Problem → Restate all of the following data exactly, keeping any images out of the copy.

Supplied information →

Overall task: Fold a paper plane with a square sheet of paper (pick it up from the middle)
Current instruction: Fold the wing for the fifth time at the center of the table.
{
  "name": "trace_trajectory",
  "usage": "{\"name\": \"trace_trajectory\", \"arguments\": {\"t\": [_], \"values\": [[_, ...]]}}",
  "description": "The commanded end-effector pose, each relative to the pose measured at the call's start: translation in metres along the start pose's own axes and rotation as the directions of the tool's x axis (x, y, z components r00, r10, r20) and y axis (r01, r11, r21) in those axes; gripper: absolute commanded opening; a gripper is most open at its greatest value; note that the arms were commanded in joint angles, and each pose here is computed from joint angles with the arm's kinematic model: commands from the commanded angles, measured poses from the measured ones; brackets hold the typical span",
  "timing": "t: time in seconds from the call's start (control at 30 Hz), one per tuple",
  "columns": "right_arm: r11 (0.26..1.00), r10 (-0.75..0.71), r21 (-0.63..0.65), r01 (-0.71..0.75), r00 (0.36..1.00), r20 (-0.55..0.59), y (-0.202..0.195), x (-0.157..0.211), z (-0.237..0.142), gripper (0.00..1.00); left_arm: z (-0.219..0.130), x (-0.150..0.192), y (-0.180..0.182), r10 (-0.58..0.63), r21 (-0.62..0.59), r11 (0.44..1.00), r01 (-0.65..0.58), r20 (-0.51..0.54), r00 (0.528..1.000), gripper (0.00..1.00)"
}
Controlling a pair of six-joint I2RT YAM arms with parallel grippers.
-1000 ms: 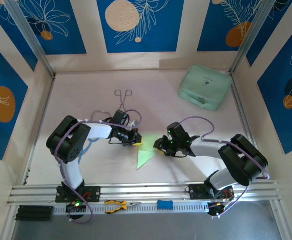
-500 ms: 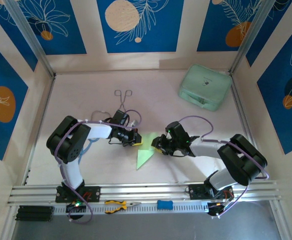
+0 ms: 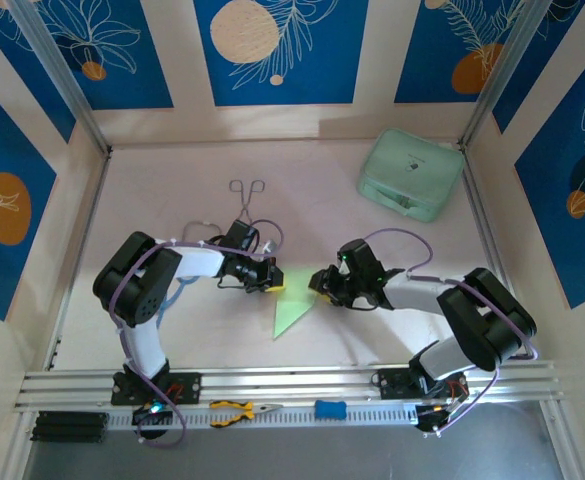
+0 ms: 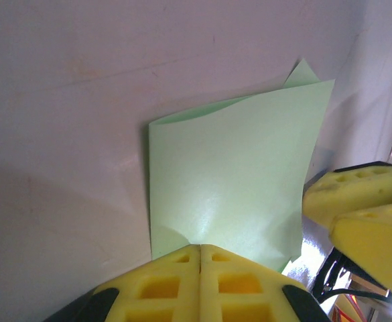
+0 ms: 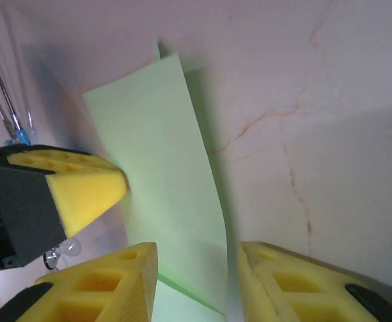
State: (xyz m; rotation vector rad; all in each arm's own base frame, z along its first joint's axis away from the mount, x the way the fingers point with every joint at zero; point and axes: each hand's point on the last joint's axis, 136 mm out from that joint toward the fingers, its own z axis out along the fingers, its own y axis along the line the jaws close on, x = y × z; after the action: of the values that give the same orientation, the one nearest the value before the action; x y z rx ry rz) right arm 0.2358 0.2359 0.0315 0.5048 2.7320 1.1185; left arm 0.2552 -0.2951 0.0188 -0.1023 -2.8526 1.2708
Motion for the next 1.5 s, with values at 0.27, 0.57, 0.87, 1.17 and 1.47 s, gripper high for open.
{"name": "trace_trajectory", "arguments": {"t": [0.27,0.57,0.87,1.17,1.47], "values": [[1.000,-0.010,0.023,0.011,0.999,-0.040,0.007,-0.011,0.001,0.39,0.006,0.015,0.013,-0.033,-0.049,0.998,0.031,-0.053,0.998,0.06],[0.999,0.014,0.038,-0.012,0.997,-0.078,-0.004,0.016,-0.004,0.40,0.005,0.016,0.013,-0.034,-0.049,0.998,0.031,-0.052,0.998,0.06],[0.999,0.033,0.015,-0.031,0.994,-0.103,-0.005,0.022,-0.002,0.42,0.006,0.015,0.012,-0.034,-0.047,0.998,0.032,-0.053,0.998,0.06],[0.999,0.030,-0.027,-0.034,0.990,-0.138,0.002,0.025,0.003,0.40,0.005,0.016,0.013,-0.037,-0.048,0.998,0.034,-0.054,0.998,0.06],[0.999,0.047,0.003,-0.047,0.991,-0.127,-0.005,0.024,0.004,0.40,0.005,0.016,0.012,-0.034,-0.048,0.998,0.031,-0.053,0.998,0.06]]}}
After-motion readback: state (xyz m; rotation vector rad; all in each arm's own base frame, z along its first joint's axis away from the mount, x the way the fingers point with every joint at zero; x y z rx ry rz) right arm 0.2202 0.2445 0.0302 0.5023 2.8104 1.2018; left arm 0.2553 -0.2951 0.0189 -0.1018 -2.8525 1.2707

Written reply →
Overall task: Fold a paper plane with a square sheet of paper (pick it up from the middle)
Current instruction: Fold the wing for the fifth time at the center of the table.
{
  "name": "trace_trajectory",
  "usage": "{\"name\": \"trace_trajectory\", \"arguments\": {\"t\": [_], \"values\": [[_, ...]]}}",
  "description": "The commanded end-effector pose, each relative to the pose measured at the call's start: translation in metres along the start pose's own axes and rotation as the directions of the tool's x axis (x, y, z components r00, r10, r20) and y axis (r01, r11, r21) in those axes; gripper: absolute commanded opening; a gripper is most open at its greatest value; note that the arms were commanded in joint angles, and each pose here is computed from joint angles with the arm's kinematic model: commands from the commanded angles, measured poses from the measured ones; brackets hold the typical span",
  "timing": "t: time in seconds from the call's start (control at 30 Hz), one per tuple",
  "columns": "right_arm: r11 (0.26..1.00), r10 (-0.75..0.71), r21 (-0.63..0.65), r01 (-0.71..0.75), r00 (0.36..1.00), r20 (-0.55..0.59), y (-0.202..0.195), x (-0.157..0.211), z (-0.237..0.142), gripper (0.00..1.00); left_arm: z (-0.219..0.130), x (-0.150..0.192), y (-0.180..0.182), r10 (-0.58..0.63), r21 (-0.62..0.59), r11 (0.44..1.00), r01 (-0.65..0.58), r20 (-0.51..0.54), r00 (0.528..1.000), gripper (0.00..1.00)"
}
Controlling a pair of six-joint I2RT YAM arms with parallel grippers.
-1000 ms: 
-500 ms: 
+0 ms: 
+0 ms: 
+0 ms: 
State: (xyz m; rotation vector rad; all in each arm's own base frame, z along its first joint's axis away from the mount, x the way the fingers point with every joint at zero; point and axes: each hand's point on the last joint's axis, 136 mm out from that joint toward the fingers, its own z axis out along the fingers, its own y axis along the line the jaws close on, x = y × z; after the action: of the values that give the same orientation, the one nearest the value before the action; x y z rx ry rz) right arm 0.2358 0.2359 0.0315 0.5048 2.7320 1.1185; left arm 0.2552 -0.2951 0.0188 -0.1023 -2.8526 1.2708
Motion for the next 1.5 s, with values at 0.27, 0.57, 0.87, 1.17 and 1.47 s, gripper high for open.
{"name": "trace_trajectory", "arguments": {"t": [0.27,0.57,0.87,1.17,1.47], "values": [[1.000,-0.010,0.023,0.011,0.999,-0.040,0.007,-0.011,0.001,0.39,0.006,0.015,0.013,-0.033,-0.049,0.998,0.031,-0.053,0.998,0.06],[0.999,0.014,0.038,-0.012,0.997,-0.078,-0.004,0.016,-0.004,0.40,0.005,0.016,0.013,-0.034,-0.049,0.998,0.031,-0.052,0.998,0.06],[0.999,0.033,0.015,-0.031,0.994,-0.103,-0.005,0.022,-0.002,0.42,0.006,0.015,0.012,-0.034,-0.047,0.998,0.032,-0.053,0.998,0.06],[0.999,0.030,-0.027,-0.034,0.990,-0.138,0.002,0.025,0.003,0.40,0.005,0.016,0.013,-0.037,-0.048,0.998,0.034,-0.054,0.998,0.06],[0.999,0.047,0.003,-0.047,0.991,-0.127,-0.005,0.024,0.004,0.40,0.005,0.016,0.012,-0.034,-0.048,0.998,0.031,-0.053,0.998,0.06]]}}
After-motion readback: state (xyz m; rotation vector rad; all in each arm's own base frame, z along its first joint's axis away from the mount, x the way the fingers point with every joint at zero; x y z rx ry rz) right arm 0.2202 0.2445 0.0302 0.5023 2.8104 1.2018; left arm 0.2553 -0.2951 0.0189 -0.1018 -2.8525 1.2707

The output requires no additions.